Putting pen to paper is priority at Fremont STARS
By Phyllis Moore
Published in News on August 9, 2004 1:59 PM
Fremont STARS Elemen-tary School Principal Debbie Ogburn will be the first to say that every test counts.
Concerned about scores on sample tests that were low throughout the county, she will implement several programs at her school designed to improve students' writing.
"Teachers have been brainstorming how to best get the writing scores up," she said. "They really, really care about the children."
From the day school resumed last week, Ms. Ogburn said, there has been an added emphasis placed on writing.
The N.C. Writing Assess-ment, given to students in grades 4, 7 and 10, used to be required as part of the state's accountability program. Students had to obtain a score of 3 or 4 on the essay test in order to be promoted to the next grade.
In recent years, the state changed the way it analyzed the results. With more emphasis placed on the end-of-grade tests in math and reading, the writing test has been relegated to being a field test that serves as a base for future tests.
Dr. Craig McFadden, assistant superintendent for accountability, said that across the county, last spring's writing scores were down. He said only 36 percent of fourth-graders received a 3 or 4, compared with 44 percent of seventh-graders and 50 percent of 10th-graders.
There were two reasons for the poor results, he said.
"It's a brand new scoring method, and they haven't worked out the system yet," he said. "Secondly, everyone knew it wasn't part of the accountability program and so didn't emphasize the writing part."
Ms. Ogburn said while that may have been true at Fremont STARS, it will no longer be the case.
"We know that's a weakness, but it's an area that we're going to work on," she said. "Whether it's a field test or counts, it's going to count here."
Ms. Ogburn was moved from assistant principal at Greenwood Middle School to Fremont last spring. She said the school held weeks of remediation for students in the spring, and the staff worked several days over the summer to shore up writing skills.
She said that in addition to classroom exercises, this year there will be writing workshops for staff and students, as well as parents.
Volunteers will be solicited for the school's "Read to Succeed" program, to read with children individually or to a class.
Ms. Ogburn said she is also preparing to obtain "Study Island," a computer program that focuses on material for the end-of-grade tests.
"It will be on the school computer, and students can also access it wherever they are," she said.
Competitions will be planned for those who use the program the most. And the computer program will be available for students who arrive to school early, rather than have them sit idle in the auditorium, she said.

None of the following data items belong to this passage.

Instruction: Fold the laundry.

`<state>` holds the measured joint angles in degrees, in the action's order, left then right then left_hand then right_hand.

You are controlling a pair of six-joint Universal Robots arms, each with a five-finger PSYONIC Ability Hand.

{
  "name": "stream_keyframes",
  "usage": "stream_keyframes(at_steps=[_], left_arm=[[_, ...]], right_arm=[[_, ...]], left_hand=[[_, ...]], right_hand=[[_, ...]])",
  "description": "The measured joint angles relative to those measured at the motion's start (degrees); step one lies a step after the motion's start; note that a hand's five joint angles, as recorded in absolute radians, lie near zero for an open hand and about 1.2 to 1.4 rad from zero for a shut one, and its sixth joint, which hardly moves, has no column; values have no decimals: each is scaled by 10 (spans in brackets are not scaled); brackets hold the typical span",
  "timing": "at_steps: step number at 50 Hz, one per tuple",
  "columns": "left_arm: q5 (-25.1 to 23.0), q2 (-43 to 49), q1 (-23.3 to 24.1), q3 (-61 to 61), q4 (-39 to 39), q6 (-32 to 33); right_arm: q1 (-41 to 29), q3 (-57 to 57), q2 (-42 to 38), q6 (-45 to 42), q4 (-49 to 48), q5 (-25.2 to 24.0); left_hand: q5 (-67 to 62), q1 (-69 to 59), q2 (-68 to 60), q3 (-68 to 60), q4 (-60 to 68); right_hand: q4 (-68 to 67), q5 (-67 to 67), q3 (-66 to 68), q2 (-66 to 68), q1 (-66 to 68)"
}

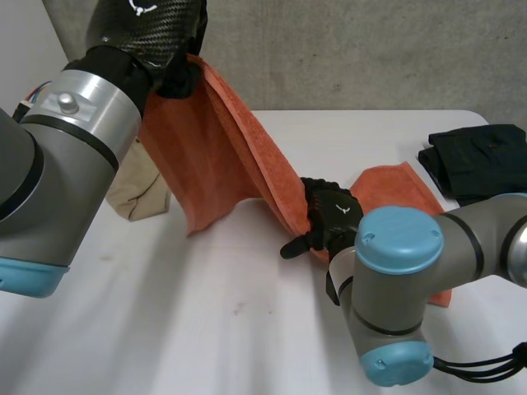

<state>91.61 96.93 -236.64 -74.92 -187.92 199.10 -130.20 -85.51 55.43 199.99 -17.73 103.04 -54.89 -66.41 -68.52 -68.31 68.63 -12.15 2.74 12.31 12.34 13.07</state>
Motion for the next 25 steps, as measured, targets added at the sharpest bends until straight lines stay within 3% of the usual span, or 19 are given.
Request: stream_keyframes(at_steps=[5,11,18,22,25], left_arm=[[24,-14,-1,2,-1,-1],[44,-29,-8,-2,-1,1],[47,-32,-15,-15,0,1],[45,-30,-20,-26,0,1],[44,-29,-28,-35,1,2]], right_arm=[[26,-6,-5,-33,4,20],[148,-56,40,-128,15,11],[308,-109,78,-266,26,-98],[337,-117,89,-310,39,-146],[340,-114,114,-330,56,-162]], left_hand=[[0,0,0,0,0],[0,0,0,0,0],[0,0,-1,-1,2],[0,0,-1,-1,2],[0,0,-1,-1,2]], right_hand=[[-18,16,17,1,2],[-77,74,76,72,62],[-364,352,363,367,364],[-539,529,536,540,516],[-561,534,555,552,516]])
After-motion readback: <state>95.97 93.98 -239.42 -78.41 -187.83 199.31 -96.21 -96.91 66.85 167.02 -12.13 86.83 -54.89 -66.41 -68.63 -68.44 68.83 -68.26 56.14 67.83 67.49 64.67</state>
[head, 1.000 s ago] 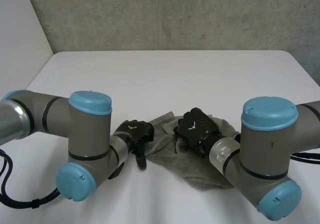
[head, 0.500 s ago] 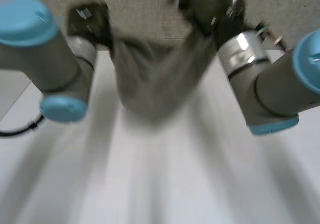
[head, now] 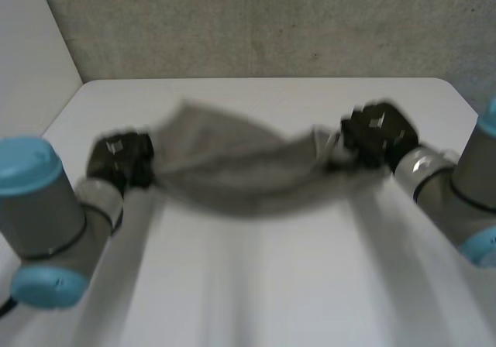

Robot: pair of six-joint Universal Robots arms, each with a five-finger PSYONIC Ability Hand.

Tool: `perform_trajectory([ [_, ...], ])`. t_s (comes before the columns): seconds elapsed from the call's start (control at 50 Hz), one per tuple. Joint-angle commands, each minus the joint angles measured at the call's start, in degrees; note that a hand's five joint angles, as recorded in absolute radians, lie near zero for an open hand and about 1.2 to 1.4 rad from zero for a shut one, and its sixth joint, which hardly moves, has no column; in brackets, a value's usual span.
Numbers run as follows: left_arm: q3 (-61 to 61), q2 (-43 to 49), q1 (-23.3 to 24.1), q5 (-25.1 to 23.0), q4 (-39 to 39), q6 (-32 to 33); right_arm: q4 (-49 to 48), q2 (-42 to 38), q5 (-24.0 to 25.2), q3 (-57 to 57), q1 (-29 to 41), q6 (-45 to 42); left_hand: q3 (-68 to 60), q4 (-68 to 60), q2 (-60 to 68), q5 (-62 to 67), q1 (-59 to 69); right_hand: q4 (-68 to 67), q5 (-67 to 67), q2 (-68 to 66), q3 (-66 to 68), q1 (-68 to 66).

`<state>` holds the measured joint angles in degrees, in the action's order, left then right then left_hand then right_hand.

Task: Fold the towel.

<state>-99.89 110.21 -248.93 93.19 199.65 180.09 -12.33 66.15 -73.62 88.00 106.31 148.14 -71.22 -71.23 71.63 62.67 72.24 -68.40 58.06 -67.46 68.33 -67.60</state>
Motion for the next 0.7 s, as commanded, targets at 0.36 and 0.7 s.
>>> perform_trajectory([
  [0.36, -10.33, -4.30, -2.27, -7.94, -6.20, 0.26, 13.74, 5.74, 1.11, 4.38, -4.36, -4.72, 28.35, 28.37, -28.76, -29.80, -29.37, 58.40, -58.06, 57.46, -58.33, 57.60],
  [0.7, -11.47, -4.30, -2.09, -7.32, -6.20, 0.26, 12.08, 7.42, -6.27, 3.06, 2.04, 16.74, 21.49, 21.50, -21.90, -22.93, -22.51, 54.46, -54.13, 53.53, -54.39, 53.67],
])
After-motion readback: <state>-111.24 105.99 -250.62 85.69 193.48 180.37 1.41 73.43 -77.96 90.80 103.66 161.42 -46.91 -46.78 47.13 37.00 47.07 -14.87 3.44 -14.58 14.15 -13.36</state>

She is particularly excited, though, about an idea she believes will help return the school to its original mission.
"Because it's 'STARS' -- School of Technology, Arts, Reading, and Success," she said, "we're going to teach the curriculum through the arts."
She said that with the aid of support staff, such as teachers in the areas of computer, art, music, and physical education, the school will hold a production at the end of each nine weeks.
The fourth and fifth grades will be responsible for the first one, with second and third grader leading the production at the end of the second nine weeks, and kindergarten and first grades handling the third one.
"Children sign up and every group does something, from publicity to performance, speaking parts and props," she said.
The performances will be presented during school, with an evening performance for the public.